Hash Table Performance

Resources

Video Script

[slide 2]

Now let’s look at the performance of a hash table. Hash tables are a unique combination of arrays and linked lists that try to achieve the “best of both worlds” in terms of performance. However, because of the structure of a hash table, we must be careful when analyzing the performance of each operation since there are clearly best and worst cases.

In the best case, the capacity of the hash table is much larger than the number of elements that it is storing, and the elements are equally spread across the buckets that make up the structure. So, ideally, each bucket stores either 0 or 1 elements, and looking at just a single element in a linked list is a constant time operation.
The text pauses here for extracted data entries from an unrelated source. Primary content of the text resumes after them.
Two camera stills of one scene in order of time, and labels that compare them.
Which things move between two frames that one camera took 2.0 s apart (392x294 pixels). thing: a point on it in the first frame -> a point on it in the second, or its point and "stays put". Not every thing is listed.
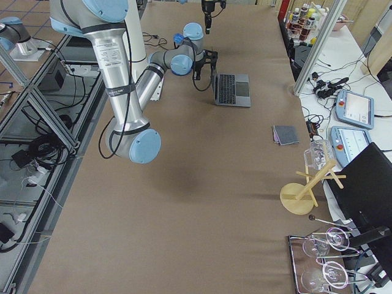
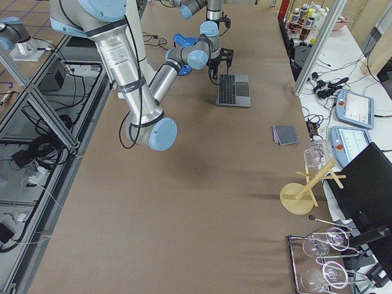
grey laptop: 232,89 stays put
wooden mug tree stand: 299,199 stays put
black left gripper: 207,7 -> 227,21
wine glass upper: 337,239 stays put
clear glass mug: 318,155 stays put
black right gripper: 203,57 -> 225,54
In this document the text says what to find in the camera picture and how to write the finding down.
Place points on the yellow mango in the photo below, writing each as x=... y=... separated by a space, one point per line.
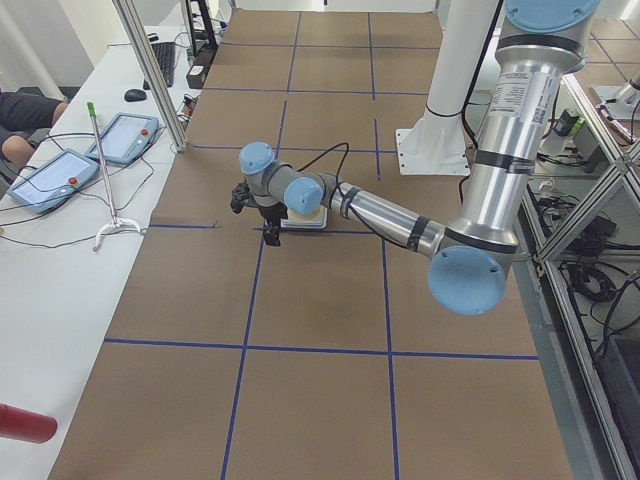
x=311 y=218

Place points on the grey electronic kitchen scale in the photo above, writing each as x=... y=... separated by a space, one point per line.
x=287 y=224

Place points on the aluminium frame post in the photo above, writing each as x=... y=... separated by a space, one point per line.
x=152 y=74

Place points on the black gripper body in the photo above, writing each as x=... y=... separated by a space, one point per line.
x=271 y=215

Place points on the silver blue-capped robot arm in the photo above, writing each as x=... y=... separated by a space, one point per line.
x=540 y=42

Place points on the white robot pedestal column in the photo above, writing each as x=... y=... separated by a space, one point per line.
x=436 y=144

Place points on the black keyboard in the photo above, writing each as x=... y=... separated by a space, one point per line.
x=165 y=56

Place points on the white stand with green tip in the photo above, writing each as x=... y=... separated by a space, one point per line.
x=116 y=222

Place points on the aluminium frame rail right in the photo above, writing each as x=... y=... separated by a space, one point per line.
x=580 y=218

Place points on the near blue teach pendant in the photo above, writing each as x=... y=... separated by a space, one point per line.
x=51 y=185

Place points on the black computer mouse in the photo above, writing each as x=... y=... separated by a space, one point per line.
x=135 y=95

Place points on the blue teach pendant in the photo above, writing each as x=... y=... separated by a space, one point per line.
x=126 y=136
x=51 y=185

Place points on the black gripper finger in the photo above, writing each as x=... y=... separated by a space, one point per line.
x=271 y=234

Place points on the black power box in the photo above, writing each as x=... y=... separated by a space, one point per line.
x=196 y=77

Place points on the far blue teach pendant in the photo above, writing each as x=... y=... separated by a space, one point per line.
x=126 y=136

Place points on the brown paper table mat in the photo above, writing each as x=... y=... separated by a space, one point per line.
x=326 y=357

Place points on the red cylinder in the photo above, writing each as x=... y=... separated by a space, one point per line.
x=23 y=425
In the worst case, however, all of the elements in the hash table end up in the same linked list, usually because the choice of hash function doens’t work well with the data being stored in the structure. So, that means that many operations require iterating through a linked list that contains N elements, running in the order of N time.

Let’s start by looking at the insert operation. If the data is properly distributed, then it should run in constant time. We use the hash function to find the bucket that it should be stored in, and then we look at just a few elements in that bucket. Overall, it runs very quickly.

In the worst case, we end up looking through a bucket that contains every element in the hash table, and the operation runs on the order of N time. This is not very good at all!

The same happens when we try to access or remove an element. In the best case, it runs in constant time. However, the worst case runs on the order of N time.

The only exception to this is the operation to find a particular value in the hash table. Since we aren’t given a key, we must simply look through each element, which is once again a linear search that runs on the order of N time.

Thankfully, in practice the performance of a hash table is nearly constant time, and the worst case scenario is very rare. So, we can dependably use hash tables when we need to store key-value pairs in our program, and know that the data can be stored and accessed very quickly.